- Problem to work on -
Within the data below, copy each line where the string "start" is found.

- Data excerpt -
• • • • •
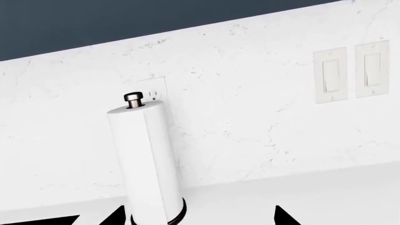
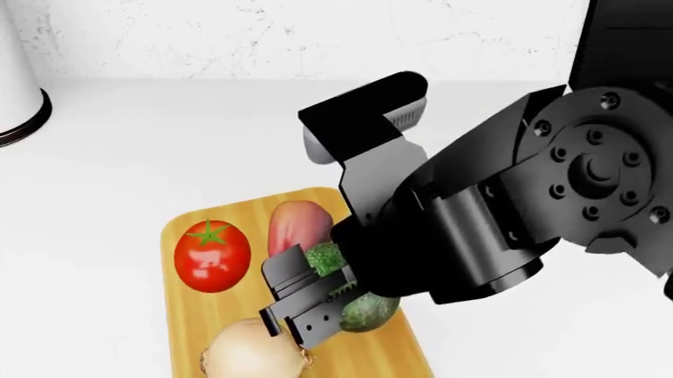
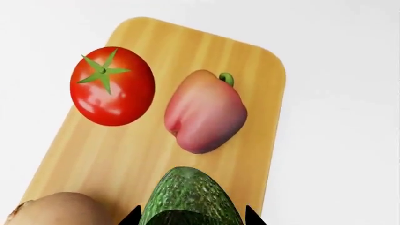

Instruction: Place the avocado, onion, tomato and bell pepper on the cutting board.

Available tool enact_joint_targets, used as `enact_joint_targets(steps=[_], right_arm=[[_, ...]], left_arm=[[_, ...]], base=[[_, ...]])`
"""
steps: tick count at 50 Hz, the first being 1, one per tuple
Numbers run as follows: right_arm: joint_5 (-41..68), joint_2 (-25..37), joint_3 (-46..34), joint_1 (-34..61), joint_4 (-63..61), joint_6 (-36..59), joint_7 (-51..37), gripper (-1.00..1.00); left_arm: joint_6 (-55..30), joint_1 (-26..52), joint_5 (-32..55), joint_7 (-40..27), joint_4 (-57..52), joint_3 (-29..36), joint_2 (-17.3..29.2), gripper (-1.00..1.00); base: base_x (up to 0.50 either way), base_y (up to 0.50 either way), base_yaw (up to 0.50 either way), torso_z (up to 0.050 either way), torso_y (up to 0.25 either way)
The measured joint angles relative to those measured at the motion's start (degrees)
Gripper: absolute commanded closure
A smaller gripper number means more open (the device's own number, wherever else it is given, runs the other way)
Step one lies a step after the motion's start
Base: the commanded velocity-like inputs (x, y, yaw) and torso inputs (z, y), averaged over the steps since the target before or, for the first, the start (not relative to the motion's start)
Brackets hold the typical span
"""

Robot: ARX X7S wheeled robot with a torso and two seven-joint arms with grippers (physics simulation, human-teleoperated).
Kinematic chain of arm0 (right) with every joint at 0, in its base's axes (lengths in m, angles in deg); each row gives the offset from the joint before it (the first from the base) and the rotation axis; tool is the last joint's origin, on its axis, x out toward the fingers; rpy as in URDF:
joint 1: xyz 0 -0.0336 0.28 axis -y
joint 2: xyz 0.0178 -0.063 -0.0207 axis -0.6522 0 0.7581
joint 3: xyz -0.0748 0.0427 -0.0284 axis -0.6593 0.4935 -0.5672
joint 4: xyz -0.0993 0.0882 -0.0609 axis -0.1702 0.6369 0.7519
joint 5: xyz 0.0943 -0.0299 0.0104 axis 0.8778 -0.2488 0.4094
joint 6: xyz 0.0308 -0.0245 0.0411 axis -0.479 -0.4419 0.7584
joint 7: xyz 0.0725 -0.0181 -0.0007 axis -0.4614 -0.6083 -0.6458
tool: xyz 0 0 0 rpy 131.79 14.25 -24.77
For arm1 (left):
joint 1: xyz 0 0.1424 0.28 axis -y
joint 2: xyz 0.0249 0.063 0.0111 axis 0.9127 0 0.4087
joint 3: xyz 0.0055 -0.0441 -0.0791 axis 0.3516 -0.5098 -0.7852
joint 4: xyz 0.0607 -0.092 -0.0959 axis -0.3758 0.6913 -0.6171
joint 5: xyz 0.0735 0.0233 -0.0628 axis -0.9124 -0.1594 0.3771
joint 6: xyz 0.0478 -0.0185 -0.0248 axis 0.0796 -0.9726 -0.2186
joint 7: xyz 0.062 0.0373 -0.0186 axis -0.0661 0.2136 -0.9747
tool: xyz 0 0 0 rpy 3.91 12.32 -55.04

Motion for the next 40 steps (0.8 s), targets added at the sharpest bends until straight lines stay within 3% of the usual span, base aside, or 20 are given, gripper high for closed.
enact_joint_targets(steps=[1,28,40], right_arm=[[-0.06,0.01,0.01,0.08,-0.04,0.07,0.06,-1.00],[0.79,0.78,2.16,8.20,-1.24,3.08,-0.54,-1.00],[2.55,3.50,4.32,12.47,-8.24,1.56,-6.23,-1.00]], left_arm=[[-0.05,0.00,0.04,0.00,0.01,-0.06,0.00,-1.00],[-0.56,-0.05,0.38,-0.07,-0.07,-1.28,0.00,-1.00],[-1.01,-0.08,0.72,-0.20,-0.34,-1.96,0.00,-1.00]], base=[[0.00,0.00,0.00,0.000,0.000],[0.00,0.00,0.00,0.000,0.000],[0.00,0.00,0.00,0.000,0.000]])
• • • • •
- Response for this exercise -
The measured joint angles relative to those measured at the motion's start (degrees)
Step one lies a step after the motion's start
Base: the commanded velocity-like inputs (x, y, yaw) and torso inputs (z, y), averaged over the steps since the target before or, for the first, the start (not relative to the motion's start)

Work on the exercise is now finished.